Be careful about reading health care books. You may die of a misprint. Though these words are attributed to Mark Twain, they express a common concern among health care consumers (patients) and health care providers (doctors, nurses, and hospitals). Reading Dr. Mark Pettus’ latest book, The Savvy Patient, will improve your chances of identifying and receiving the appropriate medical care for yourself or a loved one. It’s clear that you should do all you can to be a savvy patient before you encounter a medical crisis or frightening diagnosis.

Dr. Pettus tells us that the relationship is the most important dynamic between a patient and a physician, adding the biggest frustration to both patients and health care givers is that there is so little time to spend together. Even though time always seems so limited when a patient is actually with a doctor, it is essential for the patient to take the time to clearly define any difficulties, symptoms, or needs and ask any questions. Savvy patients come to appointments prepared to do just that.

In the past, the doctor may have been feared or revered so highly that the patient felt there was no need for questions or it was inappropriate to raise any question. After all, the doctor was the trained professional and he would surely tell you what you needed to know. There was often a paternal relationship with one’s doctor. He would know all about your family history, including medical, emotional, and spiritual profiles.

Dr. Pettus says today there needs to be more of a teamwork approach with the health care provider. Not only does the patient need to think ahead, but Pettus encourages patients to look for and bring in any information pertaining to their own condition or about a medication or supplement and ask their doctor about it.

As the developer of an entire course of study for medical students, Dr. Pettus teaches young doctors to welcome patient information not only about medical needs or symptoms, but also about the whole person. He says there are wounds that no CAT scan will ever pick up – abandonment, rejection, broken hearts – that have a significant affect on the patient’s well being and potential for total healing. He teaches that as a physician takes in all this information, he or she can better serve the patient with counsel, care, and treatment.

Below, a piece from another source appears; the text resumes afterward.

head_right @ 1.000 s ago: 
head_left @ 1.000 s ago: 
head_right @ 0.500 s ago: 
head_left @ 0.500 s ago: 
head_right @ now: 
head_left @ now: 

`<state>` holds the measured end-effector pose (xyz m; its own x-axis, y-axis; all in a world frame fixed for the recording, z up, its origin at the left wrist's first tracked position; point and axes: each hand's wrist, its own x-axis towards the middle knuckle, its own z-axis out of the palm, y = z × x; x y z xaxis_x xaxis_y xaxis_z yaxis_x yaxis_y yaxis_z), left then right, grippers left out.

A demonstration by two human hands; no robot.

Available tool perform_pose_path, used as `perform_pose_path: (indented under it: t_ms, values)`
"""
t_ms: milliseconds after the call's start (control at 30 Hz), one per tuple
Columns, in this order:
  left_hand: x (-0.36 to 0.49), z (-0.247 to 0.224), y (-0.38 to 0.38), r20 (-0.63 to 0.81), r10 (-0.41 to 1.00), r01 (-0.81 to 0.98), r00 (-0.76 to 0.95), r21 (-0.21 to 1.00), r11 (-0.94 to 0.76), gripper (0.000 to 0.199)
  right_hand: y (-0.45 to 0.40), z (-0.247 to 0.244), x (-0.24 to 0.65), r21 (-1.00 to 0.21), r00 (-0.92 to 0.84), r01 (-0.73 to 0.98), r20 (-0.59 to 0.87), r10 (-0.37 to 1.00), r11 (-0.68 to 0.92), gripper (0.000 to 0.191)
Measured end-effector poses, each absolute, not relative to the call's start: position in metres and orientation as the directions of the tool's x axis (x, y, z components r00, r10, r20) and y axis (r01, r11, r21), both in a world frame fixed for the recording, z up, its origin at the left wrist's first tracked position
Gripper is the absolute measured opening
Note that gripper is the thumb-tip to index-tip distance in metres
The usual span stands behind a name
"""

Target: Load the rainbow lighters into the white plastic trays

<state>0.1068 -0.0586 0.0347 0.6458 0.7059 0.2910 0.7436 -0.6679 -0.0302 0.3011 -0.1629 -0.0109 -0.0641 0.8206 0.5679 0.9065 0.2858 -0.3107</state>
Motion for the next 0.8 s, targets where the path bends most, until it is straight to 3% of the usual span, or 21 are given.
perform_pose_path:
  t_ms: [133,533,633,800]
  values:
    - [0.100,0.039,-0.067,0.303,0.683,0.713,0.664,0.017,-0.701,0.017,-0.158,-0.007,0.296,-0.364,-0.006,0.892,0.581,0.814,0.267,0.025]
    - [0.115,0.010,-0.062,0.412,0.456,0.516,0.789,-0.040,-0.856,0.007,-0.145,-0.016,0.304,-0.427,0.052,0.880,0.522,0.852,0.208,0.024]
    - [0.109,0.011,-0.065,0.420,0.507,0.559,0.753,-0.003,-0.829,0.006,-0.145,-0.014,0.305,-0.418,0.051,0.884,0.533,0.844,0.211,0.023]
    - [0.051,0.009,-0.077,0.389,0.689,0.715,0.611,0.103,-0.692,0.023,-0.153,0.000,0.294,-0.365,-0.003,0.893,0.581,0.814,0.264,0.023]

Dr. Pettus acknowledges that because of the increase in medical red tape, insurance demands, HMOs, and the rise in government and private agencies with a whole host of different offerings, using the medical system can create a meltdown in the patient’s mind before he or she ever gets to a diagnosis.

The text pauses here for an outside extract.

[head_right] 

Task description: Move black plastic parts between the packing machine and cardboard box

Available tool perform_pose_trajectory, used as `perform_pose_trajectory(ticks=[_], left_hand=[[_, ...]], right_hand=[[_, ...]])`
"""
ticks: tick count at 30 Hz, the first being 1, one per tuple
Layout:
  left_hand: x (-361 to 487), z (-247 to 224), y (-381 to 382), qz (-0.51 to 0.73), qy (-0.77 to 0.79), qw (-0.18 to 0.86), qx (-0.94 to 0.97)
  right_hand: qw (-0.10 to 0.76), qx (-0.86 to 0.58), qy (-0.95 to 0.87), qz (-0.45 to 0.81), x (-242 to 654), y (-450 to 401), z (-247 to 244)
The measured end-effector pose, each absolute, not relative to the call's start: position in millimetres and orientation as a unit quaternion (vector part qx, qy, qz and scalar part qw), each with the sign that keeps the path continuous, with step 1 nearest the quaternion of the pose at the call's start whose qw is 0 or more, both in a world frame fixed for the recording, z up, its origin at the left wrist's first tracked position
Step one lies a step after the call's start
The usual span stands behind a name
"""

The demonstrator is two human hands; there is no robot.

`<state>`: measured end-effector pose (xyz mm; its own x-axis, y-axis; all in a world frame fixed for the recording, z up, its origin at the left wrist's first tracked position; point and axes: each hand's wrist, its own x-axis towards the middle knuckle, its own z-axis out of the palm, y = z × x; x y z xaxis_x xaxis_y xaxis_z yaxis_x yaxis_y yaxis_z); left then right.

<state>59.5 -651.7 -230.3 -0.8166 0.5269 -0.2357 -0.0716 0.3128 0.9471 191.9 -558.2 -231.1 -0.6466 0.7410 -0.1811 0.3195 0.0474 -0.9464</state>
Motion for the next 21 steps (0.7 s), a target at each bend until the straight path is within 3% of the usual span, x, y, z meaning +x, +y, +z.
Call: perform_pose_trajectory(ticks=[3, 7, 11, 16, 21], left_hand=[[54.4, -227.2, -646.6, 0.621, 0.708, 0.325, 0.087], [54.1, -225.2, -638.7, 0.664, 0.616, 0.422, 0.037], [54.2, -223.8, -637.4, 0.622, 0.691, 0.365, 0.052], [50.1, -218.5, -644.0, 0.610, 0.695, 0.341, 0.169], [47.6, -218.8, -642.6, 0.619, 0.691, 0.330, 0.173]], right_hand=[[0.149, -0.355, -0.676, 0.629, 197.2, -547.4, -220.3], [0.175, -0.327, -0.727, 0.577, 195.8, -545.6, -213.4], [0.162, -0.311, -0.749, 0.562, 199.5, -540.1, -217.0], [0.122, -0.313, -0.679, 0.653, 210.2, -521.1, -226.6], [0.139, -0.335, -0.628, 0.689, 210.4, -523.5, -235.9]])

Because of the way the system has grown and changed, he believes all health care professionals need to take a more client-based approach. Dr. Pettus encourages health care professionals to solicit feedback from their patients, and when feedback is given, to consider what they can learn from it about communicating with their patient/clients so that more effective results can be obtained.

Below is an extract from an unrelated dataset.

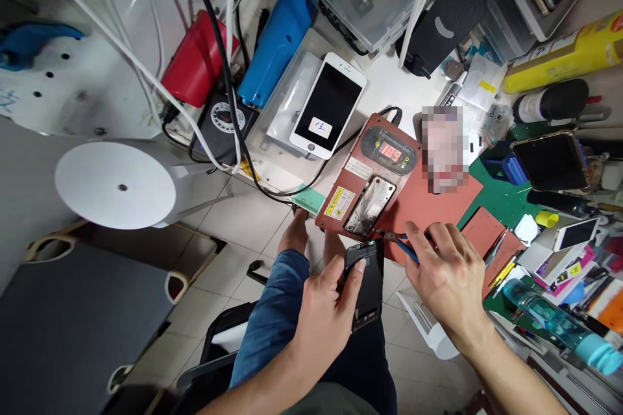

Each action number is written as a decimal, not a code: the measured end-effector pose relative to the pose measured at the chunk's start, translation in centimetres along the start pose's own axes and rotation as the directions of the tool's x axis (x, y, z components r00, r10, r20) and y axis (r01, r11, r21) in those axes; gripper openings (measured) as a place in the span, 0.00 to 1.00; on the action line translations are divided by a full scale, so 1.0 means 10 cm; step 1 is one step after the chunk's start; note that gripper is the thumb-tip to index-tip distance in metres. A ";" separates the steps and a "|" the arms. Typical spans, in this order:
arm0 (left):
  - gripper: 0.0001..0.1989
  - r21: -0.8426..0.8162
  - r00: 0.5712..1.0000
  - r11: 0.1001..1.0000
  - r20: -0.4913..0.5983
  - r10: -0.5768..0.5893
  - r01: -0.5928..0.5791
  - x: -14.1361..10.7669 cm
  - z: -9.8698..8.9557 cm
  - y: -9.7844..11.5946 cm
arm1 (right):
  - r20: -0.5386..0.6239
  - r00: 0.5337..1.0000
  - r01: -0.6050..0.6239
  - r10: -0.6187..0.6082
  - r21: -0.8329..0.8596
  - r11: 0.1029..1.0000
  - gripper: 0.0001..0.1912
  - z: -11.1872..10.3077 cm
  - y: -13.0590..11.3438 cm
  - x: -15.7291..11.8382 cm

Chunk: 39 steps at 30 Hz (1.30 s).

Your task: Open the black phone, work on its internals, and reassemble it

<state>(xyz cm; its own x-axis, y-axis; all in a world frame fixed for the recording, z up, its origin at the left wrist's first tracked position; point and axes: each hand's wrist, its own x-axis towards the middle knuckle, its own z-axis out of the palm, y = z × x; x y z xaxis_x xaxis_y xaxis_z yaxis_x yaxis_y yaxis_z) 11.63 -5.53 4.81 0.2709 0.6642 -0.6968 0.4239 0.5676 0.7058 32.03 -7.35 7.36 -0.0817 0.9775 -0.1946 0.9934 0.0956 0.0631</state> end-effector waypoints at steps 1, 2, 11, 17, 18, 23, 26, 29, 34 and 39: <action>0.22 -0.012 1.000 1.000 -0.001 -0.011 0.011 -0.01 0.00 0.00 | -0.001 1.000 0.007 -0.007 0.002 1.000 0.14 0.00 0.00 0.01; 0.22 -0.023 1.000 1.000 -0.002 -0.020 0.020 -0.01 0.01 -0.01 | -0.003 1.000 0.014 -0.014 0.008 1.000 0.14 0.00 0.00 0.02; 0.19 -0.059 0.999 0.997 -0.010 -0.052 0.051 -0.02 0.01 -0.05 | -0.010 1.000 -0.008 0.008 0.029 1.000 0.13 -0.02 -0.03 0.04; 0.18 -0.106 0.996 0.990 -0.013 -0.092 0.090 -0.03 0.01 -0.05 | 0.021 1.000 0.010 -0.011 0.075 0.997 0.17 -0.09 -0.04 0.06; 0.18 -0.130 0.994 0.986 -0.015 -0.105 0.102 -0.03 0.00 -0.05 | 0.039 0.999 0.012 -0.016 0.104 0.994 0.19 -0.11 -0.02 0.04; 0.19 -0.281 0.984 0.945 -0.017 -0.177 0.165 -0.03 -0.03 -0.04 | 0.028 0.979 -0.206 0.204 0.210 0.956 0.14 0.07 0.26 -0.45; 0.17 -0.375 0.986 0.916 -0.027 -0.163 0.141 -0.02 -0.05 0.01 | -0.058 0.881 -0.454 0.469 0.177 0.873 0.12 0.48 0.55 -0.93; 0.17 -0.473 0.980 0.867 -0.032 -0.197 0.159 -0.03 -0.02 0.02 | -0.139 0.785 -0.591 0.603 0.121 0.798 0.20 0.92 0.79 -1.26; 0.17 -0.667 0.963 0.717 0.002 -0.268 0.201 -0.10 0.11 -0.11 | -0.149 0.775 -0.588 0.614 0.183 0.788 0.25 1.20 0.87 -1.32; 0.15 -0.826 0.942 0.498 0.108 -0.316 0.262 -0.17 0.26 -0.04 | -0.045 0.669 -0.623 0.742 0.510 0.593 0.17 0.90 0.23 -1.51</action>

Dr. Pettus was raised in a Christian home and says that because his faith is such a natural part of his life, it has always been a part of how he approached medicine. He sees a very clear connection between faith and healing. It is evident to him from years of practice that those patients with a faith have a greater measure of hope and they see a greater measure of healing and wholeness. He believes a doctor should even explore avenues of a patient’s faith and encourage the patient to seek out support and counsel from their church or temple or place of worship.


Dr. Pettus makes it clear that being a savvy patient means developing a relationship, and his book offers good advice to more effectively develop and sustain the partnerships patients should have with their care providers. He says a savvy patient is in control.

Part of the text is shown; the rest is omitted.